• TASK INSTRUCTIONS: Produce exactly the lines starting at the one containing "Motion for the" and ending at the last line of the material, with nothing added.

• DATA EXCERPT:
[Start of section]

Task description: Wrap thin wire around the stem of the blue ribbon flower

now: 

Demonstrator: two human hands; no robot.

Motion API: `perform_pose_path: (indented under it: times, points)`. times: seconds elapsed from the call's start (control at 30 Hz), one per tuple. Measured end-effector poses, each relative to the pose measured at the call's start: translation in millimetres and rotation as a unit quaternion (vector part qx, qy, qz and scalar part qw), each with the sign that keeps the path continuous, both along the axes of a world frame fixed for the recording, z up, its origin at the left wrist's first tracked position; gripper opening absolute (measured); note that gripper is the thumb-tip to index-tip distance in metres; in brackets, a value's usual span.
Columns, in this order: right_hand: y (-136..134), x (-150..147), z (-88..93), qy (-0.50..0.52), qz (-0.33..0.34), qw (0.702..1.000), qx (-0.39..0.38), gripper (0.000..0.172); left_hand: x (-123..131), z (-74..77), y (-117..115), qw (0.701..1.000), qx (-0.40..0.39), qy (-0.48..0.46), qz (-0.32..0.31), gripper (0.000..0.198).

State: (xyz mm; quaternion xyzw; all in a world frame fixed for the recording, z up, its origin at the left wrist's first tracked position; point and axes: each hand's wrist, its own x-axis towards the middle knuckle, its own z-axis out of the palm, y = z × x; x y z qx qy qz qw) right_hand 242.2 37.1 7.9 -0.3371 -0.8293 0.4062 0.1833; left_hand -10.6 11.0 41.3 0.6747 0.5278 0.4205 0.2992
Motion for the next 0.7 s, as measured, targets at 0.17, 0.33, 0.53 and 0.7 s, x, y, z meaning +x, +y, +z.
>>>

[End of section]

• RESPONSE TO THE EXERCISE:
Motion for the next 0.7 s, as measured, targets at 0.17, 0.33, 0.53 and 0.7 s, x, y, z meaning +x, +y, +z.
>>>

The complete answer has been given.